### Exercise requirements
Every line holding the string "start" should be copied from the listing.
++++
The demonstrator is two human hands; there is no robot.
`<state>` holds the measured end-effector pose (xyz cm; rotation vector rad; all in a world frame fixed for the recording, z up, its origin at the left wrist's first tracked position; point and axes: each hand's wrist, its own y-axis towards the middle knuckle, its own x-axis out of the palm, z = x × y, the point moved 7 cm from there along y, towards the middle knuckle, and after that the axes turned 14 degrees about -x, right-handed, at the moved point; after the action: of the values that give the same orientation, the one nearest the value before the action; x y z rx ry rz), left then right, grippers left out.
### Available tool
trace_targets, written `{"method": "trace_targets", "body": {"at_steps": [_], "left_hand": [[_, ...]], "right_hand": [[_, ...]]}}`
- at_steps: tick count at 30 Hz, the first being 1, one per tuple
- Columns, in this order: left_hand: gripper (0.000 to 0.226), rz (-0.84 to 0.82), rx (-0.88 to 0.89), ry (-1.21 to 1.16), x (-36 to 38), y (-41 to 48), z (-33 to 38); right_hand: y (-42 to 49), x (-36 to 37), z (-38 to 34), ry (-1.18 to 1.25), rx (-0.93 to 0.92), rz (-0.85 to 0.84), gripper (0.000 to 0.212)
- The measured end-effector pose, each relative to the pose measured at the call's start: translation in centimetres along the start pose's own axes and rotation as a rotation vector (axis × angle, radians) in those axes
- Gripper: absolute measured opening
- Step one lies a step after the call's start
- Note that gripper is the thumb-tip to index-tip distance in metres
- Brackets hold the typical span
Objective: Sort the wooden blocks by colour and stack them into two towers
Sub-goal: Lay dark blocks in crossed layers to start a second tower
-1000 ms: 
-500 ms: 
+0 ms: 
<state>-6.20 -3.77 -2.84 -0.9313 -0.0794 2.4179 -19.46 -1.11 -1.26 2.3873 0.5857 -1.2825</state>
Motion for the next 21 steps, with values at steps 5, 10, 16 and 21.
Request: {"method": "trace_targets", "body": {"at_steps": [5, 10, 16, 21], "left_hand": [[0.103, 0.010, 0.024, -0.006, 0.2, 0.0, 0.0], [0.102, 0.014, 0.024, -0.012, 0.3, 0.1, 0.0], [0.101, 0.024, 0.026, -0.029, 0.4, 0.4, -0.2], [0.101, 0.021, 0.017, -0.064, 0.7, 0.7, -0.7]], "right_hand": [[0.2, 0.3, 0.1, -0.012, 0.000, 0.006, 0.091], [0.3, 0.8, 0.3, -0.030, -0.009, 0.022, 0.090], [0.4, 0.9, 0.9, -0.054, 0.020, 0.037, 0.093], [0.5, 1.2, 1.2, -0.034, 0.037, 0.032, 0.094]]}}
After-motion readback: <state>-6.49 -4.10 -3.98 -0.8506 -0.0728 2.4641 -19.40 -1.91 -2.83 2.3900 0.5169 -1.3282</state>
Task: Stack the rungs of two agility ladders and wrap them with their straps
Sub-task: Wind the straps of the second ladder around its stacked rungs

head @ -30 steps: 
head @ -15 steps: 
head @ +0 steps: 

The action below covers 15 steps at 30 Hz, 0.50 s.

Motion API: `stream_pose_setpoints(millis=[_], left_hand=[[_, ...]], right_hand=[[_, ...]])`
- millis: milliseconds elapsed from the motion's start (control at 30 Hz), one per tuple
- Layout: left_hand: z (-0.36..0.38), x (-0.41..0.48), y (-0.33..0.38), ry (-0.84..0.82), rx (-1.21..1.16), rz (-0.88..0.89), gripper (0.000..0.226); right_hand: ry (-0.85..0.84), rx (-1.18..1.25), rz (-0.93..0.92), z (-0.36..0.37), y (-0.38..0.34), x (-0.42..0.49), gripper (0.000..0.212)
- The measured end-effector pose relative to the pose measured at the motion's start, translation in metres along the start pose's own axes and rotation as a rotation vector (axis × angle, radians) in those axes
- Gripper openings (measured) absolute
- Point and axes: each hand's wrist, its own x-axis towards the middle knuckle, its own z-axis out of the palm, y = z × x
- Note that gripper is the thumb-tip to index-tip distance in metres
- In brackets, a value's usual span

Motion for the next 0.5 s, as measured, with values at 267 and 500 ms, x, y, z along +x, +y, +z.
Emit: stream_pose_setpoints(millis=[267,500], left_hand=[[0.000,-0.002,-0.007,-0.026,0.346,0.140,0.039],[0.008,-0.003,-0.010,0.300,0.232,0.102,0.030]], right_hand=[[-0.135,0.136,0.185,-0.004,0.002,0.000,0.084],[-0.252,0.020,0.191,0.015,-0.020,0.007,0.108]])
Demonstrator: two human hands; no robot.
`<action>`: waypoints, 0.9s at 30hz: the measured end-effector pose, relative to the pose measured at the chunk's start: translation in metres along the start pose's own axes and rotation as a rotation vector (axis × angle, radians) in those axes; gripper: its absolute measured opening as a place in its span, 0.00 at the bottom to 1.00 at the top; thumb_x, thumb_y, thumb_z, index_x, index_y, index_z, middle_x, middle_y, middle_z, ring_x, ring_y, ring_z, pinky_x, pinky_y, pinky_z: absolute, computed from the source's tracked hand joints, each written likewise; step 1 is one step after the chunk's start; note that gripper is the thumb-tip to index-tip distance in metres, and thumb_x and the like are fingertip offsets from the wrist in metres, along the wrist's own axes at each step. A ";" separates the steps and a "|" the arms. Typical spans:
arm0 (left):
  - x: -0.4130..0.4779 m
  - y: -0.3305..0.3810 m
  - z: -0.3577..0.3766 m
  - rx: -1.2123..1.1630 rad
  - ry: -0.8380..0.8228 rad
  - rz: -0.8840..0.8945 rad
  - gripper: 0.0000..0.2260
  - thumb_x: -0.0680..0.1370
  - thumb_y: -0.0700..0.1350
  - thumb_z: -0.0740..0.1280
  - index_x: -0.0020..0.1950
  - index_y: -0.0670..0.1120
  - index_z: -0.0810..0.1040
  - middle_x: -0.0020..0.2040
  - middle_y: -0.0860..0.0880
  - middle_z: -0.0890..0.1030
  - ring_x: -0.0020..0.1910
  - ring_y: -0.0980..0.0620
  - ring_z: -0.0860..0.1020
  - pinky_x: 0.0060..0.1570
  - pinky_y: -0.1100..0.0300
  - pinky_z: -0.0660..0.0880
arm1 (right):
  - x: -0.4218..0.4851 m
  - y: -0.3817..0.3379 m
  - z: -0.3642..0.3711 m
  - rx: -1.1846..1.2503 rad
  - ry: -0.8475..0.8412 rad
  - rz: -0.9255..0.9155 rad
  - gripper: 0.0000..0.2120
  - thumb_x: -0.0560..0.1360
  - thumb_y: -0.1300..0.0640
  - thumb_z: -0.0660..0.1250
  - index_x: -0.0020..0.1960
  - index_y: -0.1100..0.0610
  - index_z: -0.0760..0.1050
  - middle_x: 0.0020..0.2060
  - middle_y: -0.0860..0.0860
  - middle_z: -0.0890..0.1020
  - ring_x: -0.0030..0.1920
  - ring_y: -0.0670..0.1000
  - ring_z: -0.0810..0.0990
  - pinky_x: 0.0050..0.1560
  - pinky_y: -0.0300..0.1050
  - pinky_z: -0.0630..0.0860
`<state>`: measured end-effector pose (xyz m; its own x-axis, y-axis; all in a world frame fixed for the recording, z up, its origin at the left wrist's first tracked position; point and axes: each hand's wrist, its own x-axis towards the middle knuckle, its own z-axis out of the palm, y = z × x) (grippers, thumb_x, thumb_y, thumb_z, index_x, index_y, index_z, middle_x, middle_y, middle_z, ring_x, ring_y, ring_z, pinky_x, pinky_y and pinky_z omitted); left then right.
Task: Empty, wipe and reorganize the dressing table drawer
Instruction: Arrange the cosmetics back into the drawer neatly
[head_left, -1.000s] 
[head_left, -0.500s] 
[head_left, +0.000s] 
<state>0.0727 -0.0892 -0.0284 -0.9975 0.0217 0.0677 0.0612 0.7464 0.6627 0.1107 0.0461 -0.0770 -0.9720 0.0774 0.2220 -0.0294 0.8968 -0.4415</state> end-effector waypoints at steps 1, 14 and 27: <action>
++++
### Exercise solution
- The measured end-effector pose, each relative to the pose measured at the call's start: translation in centimetres along the start pose's own axes and rotation as a rotation vector (axis × angle, radians) in those axes
- Step one lies a step after the call's start
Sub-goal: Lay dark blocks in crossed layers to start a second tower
- millis: milliseconds elapsed from the motion's start (control at 30 Hz), one per tuple
- The measured end-effector pose relative to the pose measured at the motion's start, translation in metres along the start pose's own axes and rotation as a rotation vector (axis × angle, radians) in those axes
`<action>`: waypoints, 0.9s at 30hz: the measured end-effector pose, relative to the pose measured at the chunk's start: translation in metres along the start pose's own axes and rotation as a rotation vector (axis × angle, radians) in those axes; gripper: its absolute measured opening as a place in its span, 0.00 at the bottom to 1.00 at the top; thumb_x, thumb_y, thumb_z, index_x, index_y, index_z, middle_x, middle_y, middle_z, ring_x, ring_y, ring_z, pinky_x, pinky_y, pinky_z: absolute, computed from the source's tracked hand joints, each written likewise; step 1 is one step after the chunk's start; note that gripper is the thumb-tip to index-tip distance in metres, and thumb_x and the like are fingertip offsets from the wrist in metres, along the wrist's own axes at each step. A ";" separates the steps and a "|" the arms. Typical spans:

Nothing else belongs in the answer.